Task requirements
From the top of the records below down to the line containing "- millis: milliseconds", reproduce every line exactly.
───── Source data ─────
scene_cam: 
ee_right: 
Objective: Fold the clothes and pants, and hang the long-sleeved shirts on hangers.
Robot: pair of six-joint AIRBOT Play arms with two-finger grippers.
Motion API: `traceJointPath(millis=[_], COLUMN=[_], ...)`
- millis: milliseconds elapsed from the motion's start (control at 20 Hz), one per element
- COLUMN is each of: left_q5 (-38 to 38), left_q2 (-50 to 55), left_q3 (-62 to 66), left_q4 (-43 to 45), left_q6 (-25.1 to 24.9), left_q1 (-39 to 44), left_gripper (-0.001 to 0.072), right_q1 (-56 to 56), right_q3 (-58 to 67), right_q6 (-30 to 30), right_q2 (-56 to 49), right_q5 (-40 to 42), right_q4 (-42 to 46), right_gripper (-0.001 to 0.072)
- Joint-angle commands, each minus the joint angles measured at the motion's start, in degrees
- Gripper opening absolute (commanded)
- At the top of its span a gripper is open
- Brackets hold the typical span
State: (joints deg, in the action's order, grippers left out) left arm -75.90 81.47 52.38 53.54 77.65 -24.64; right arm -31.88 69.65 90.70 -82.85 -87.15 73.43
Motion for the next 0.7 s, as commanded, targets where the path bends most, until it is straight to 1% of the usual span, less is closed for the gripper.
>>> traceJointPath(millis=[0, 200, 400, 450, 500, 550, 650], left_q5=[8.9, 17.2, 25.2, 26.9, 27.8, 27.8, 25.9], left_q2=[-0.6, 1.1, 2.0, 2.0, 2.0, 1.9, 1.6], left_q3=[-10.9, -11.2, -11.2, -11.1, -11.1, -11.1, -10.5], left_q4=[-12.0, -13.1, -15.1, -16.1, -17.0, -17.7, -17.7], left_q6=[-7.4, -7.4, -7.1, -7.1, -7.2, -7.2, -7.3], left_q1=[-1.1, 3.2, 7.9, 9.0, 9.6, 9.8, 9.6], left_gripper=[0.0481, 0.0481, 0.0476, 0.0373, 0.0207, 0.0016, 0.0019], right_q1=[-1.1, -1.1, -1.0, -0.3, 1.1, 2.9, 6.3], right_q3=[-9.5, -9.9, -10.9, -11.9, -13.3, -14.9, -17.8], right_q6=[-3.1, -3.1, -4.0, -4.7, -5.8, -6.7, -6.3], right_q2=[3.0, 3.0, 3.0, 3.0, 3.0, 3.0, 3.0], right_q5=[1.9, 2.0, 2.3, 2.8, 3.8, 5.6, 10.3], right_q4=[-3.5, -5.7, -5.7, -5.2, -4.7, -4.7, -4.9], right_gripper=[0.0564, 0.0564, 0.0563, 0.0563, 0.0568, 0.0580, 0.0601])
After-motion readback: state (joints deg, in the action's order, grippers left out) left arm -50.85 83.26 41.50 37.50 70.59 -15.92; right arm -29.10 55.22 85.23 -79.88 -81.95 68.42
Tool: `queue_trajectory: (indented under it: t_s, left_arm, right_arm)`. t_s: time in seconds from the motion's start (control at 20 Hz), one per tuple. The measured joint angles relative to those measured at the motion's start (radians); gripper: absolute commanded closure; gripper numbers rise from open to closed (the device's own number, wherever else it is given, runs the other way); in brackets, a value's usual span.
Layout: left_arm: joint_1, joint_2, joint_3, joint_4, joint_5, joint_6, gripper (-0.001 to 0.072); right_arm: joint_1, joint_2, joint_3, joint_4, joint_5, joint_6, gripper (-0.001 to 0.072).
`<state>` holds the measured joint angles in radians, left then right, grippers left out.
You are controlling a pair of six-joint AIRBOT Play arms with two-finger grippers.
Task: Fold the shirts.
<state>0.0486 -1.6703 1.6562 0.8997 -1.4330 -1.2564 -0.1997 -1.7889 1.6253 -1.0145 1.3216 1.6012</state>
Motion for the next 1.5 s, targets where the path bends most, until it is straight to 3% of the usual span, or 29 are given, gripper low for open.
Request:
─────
Task response
scene_cam: 
ee_right: 
Objective: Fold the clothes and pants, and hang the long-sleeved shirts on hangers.
Robot: pair of six-joint AIRBOT Play arms with two-finger grippers.
Motion API: `traceJointPath(millis=[_], COLUMN=[_], ...)`
- millis: milliseconds elapsed from the motion's start (control at 20 Hz), one per element

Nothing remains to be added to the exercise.